European Air Transport N.V. (EAT in short) was a cargo airline based in Brussels Airport and headquartered in Zaventem, Belgium, founded in 1971 and dissolved in 2010. It expanded by contracting with DHL Worldwide Express in 1985, became a member of the DHL Group a year later, operating the DHL-branded parcel and express services in Europe. It became a part of the International Air Transport Association (IATA) in 1993. After 2002 the airline was owned by Deutsche Post after the takeover of DHL. In February 2010, EAT was dissolved and its operations merged into European Air Transport Leipzig.

==History==
European Air Transport was founded in Belgium in December 1971 as an air taxi company by two pilots, Pirlot de Corbion and Dessain. EAT started operations in April 1972 with two aircraft, a Beechcraft Queen Air and a Gardan Horizon. In response to the need for pilots in the Belgian market, EAT established a training school. In 1973, EAT was the first Piper Flying Centre in Europe. A few years later EAT was approached by Sabena and started flying regional routes on their behalf in 1976 with Fairchild Metroliner III regional aircraft. These activities lasted until Summer 1987. Later on also Convair CV-580 were used

In 1985, EAT expanded its activities by contracting with DHL Worldwide Express. Previously, DHL had selected Brussels Airport as its European hub. The co-operation between EAT and DHL was so successful that in 1986, DHL decided to make EAT part of the DHL Group, and thus it became the major DHL airline with services to Europe and Africa. On January 19, 1993, EAT became a member of the International Air Transport Association. In that same year, the airline obtained the necessary permits to transport various dangerous goods and live animals. In those years were mainly used Boeing 727-100F, Boeing 727-200F and later Boeing 757-200PF.

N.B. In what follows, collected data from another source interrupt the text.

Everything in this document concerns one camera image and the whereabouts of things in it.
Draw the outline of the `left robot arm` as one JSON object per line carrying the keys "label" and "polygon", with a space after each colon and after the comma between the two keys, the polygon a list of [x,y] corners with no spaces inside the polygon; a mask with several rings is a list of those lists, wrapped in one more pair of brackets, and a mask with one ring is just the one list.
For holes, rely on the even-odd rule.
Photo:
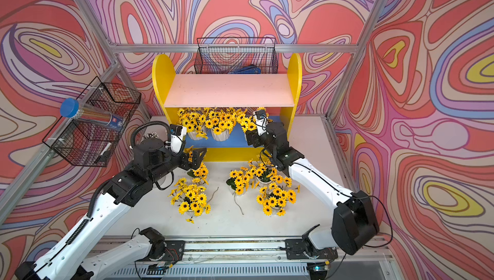
{"label": "left robot arm", "polygon": [[132,261],[159,261],[169,253],[164,236],[152,227],[141,230],[126,244],[99,258],[87,255],[101,237],[128,213],[159,180],[175,169],[198,169],[206,148],[185,152],[187,130],[163,121],[151,121],[131,134],[132,161],[103,182],[91,197],[86,215],[61,241],[36,261],[18,266],[18,279],[104,279]]}

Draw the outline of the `sunflower pot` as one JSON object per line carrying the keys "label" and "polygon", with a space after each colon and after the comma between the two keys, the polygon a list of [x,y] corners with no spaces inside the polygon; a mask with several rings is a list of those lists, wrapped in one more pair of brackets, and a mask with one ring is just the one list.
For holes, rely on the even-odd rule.
{"label": "sunflower pot", "polygon": [[217,142],[225,142],[237,123],[234,108],[210,109],[206,114],[205,127]]}
{"label": "sunflower pot", "polygon": [[210,199],[206,194],[208,180],[206,178],[180,178],[169,195],[171,205],[176,206],[178,213],[186,216],[186,221],[194,223],[195,219],[209,214],[212,210]]}
{"label": "sunflower pot", "polygon": [[253,189],[257,184],[255,181],[255,172],[256,169],[254,167],[232,170],[229,173],[229,178],[226,180],[226,185],[235,195],[244,195],[249,189]]}
{"label": "sunflower pot", "polygon": [[[185,149],[185,153],[188,156],[187,159],[189,160],[189,162],[191,160],[192,150],[194,150],[193,147]],[[190,171],[187,171],[187,175],[191,178],[191,182],[194,184],[204,183],[208,177],[208,168],[204,163],[204,159],[199,169],[192,169]]]}
{"label": "sunflower pot", "polygon": [[301,187],[294,185],[291,178],[277,175],[259,189],[256,202],[266,216],[284,216],[287,207],[297,202],[300,191]]}
{"label": "sunflower pot", "polygon": [[254,180],[263,186],[267,186],[271,182],[271,178],[277,174],[275,166],[264,155],[249,160],[248,165]]}
{"label": "sunflower pot", "polygon": [[248,109],[237,109],[235,111],[235,120],[240,125],[244,133],[247,131],[257,130],[256,125],[253,123],[254,112],[255,111],[249,114]]}
{"label": "sunflower pot", "polygon": [[194,141],[208,139],[206,120],[207,113],[204,108],[178,109],[178,124],[187,130],[187,135]]}

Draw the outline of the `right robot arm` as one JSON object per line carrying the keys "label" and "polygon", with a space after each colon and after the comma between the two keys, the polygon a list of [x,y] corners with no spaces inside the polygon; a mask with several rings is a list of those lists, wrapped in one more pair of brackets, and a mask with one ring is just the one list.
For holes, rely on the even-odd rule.
{"label": "right robot arm", "polygon": [[305,156],[289,145],[281,122],[255,119],[256,129],[246,132],[248,145],[262,147],[271,165],[310,190],[332,209],[329,227],[316,225],[302,235],[304,252],[314,256],[326,248],[354,255],[380,231],[372,199],[363,191],[351,191],[325,176]]}

In 2002, Deutsche Post completed the takeover of DHL, making EAT a wholly owned subsidiary. In October 2004, Deutsche Post announced that from 2008 Brussels Airport would no longer be DHL's major hub for Europe. This was due to the failure of the Belgian Federal Government and Deutsche Post to reach an agreement on a framework that would permit DHL to expand its future flight operations at Brussels airport. Instead, Deutsche Post decided to transform Leipzig/Halle Airport in Germany in its international hub. EAT's headquarters were re-located in Schkeuditz, with daily flights to all major cities in Europe. EAT obtained a license for scheduled and unscheduled cargo flights all over the world. Through a merger agreement dated February 10, 2010, European Air Transport N.V. was dissolved, and its assets incorporated by European Air Transport Leipzig GmbH. The agreement came into force on March 26, 2010.

==Fleet==
European Air Transport had formerly operated the following aircraft:

European Air Transport fleet
| Aircraft | Total | Introduced | Retired | Notes |
| Airbus A300B4F | 19 | 1998 | 2010 |  |
| Airbus A300-600RF | 1 | 2003 | 2005 | Leased from Islandsflug |
| Boeing 727-100F | 6 | 1990 | 2003 |  |
| Boeing 727-200F | 14 | 1994 | 2004 |  |
| Boeing 737-300QC | 1 | 1996 | 1997 | Leased from Air Belgium |
| 1 | 1999 | 1999 |
| Boeing 757-200PF | 2 | 2000 | 2010 |  |
| Boeing 757-200SF | 14 | 2000 | 2010 |  |
| CASA C-212 Aviocar | 1 | 1986 | 1991 |  |
| Convair CV-580 | 13 | 1987 | 2000 |  |
| Fairchild Metroliner III | 13 | 1976 | 1994 |  |

==Accidents and incidents==
- On 22 November 2003, an Airbus A300B4-200F (registered as OO-DLL) was struck on the left wing tip by a surface-to-air missile shortly after takeoff from Baghdad, Iraq. The damage resulted in a fire and complete loss of hydraulic flight control systems. The crew returned to Baghdad, there were no injuries.